## [What this task involves]
The lines wanted run from the first one below through the one with "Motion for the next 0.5". Return them exactly.

-- Opening Marker --

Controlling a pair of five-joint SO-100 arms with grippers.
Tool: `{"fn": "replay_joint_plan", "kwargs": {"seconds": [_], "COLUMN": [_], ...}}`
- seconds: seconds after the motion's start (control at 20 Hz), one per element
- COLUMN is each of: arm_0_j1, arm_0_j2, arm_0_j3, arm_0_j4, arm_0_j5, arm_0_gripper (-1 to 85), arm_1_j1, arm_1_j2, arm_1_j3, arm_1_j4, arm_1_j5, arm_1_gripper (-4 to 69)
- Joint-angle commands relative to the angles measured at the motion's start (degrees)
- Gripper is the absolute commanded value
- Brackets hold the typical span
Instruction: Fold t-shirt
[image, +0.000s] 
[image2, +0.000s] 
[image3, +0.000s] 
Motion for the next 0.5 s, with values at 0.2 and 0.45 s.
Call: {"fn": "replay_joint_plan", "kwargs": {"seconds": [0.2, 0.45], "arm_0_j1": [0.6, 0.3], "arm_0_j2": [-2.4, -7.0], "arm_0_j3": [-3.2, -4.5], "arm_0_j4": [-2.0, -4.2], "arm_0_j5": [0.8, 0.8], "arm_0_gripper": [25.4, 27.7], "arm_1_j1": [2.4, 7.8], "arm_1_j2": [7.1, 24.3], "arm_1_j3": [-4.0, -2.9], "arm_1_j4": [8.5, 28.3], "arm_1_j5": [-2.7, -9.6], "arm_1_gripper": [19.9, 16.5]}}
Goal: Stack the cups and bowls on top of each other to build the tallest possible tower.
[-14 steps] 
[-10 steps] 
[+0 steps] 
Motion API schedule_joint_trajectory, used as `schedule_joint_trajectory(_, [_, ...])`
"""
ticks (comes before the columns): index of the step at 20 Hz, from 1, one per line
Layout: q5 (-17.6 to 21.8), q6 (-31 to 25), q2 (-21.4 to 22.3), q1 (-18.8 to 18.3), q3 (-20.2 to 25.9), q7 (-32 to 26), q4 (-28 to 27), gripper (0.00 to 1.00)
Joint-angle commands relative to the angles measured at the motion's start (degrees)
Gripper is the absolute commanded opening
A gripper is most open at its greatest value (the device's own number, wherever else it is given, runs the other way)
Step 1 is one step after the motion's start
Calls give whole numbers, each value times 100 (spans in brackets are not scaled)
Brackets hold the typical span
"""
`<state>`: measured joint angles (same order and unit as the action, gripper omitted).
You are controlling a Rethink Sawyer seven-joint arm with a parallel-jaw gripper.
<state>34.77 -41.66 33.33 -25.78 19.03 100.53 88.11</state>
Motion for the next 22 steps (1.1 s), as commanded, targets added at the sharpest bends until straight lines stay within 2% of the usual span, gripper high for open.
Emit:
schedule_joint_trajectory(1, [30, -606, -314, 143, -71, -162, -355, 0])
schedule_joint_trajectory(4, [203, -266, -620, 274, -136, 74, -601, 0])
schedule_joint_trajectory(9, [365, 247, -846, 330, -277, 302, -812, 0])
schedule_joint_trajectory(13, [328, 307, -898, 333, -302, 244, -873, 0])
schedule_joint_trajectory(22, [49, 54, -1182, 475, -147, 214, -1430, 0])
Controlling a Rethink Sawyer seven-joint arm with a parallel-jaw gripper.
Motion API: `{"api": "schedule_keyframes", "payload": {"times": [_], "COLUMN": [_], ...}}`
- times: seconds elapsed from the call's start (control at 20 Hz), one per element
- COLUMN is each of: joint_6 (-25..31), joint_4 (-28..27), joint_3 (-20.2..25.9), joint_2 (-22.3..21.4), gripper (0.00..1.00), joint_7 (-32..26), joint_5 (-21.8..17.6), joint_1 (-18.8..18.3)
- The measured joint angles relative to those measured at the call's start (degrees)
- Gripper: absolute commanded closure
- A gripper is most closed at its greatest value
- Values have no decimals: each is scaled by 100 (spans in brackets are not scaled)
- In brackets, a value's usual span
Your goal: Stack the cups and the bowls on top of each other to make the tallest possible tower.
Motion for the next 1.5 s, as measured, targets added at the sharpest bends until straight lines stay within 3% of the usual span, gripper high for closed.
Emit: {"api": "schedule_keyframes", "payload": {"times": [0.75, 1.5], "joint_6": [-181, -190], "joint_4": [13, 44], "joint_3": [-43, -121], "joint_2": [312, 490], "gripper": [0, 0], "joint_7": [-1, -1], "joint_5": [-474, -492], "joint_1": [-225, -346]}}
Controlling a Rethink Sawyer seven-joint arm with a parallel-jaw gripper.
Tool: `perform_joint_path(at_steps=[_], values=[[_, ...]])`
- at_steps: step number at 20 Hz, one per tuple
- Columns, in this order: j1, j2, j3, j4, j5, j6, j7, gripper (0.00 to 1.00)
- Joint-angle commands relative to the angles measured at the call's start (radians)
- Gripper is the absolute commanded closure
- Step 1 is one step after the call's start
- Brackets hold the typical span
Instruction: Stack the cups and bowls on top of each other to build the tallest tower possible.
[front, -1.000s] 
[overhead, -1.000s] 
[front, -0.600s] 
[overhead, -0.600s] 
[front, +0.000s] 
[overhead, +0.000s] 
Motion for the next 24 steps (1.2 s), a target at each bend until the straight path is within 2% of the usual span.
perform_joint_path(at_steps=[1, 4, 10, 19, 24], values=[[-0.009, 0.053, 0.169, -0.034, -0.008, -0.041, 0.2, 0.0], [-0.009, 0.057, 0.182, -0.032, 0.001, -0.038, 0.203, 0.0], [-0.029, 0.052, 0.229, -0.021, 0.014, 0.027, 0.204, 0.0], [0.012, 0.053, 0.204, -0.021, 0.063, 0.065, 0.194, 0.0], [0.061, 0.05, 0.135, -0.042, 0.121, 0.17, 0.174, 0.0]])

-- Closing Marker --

## [Response below]
Controlling a pair of five-joint SO-100 arms with grippers.
Tool: `{"fn": "replay_joint_plan", "kwargs": {"seconds": [_], "COLUMN": [_], ...}}`
- seconds: seconds after the motion's start (control at 20 Hz), one per element
- COLUMN is each of: arm_0_j1, arm_0_j2, arm_0_j3, arm_0_j4, arm_0_j5, arm_0_gripper (-1 to 85), arm_1_j1, arm_1_j2, arm_1_j3, arm_1_j4, arm_1_j5, arm_1_gripper (-4 to 69)
- Joint-angle commands relative to the angles measured at the motion's start (degrees)
- Gripper is the absolute commanded value
- Brackets hold the typical span
Instruction: Fold t-shirt
[image, +0.000s] 
[image2, +0.000s] 
[image3, +0.000s] 
Motion for the next 0.5 s, with values at 0.2 and 0.45 s.

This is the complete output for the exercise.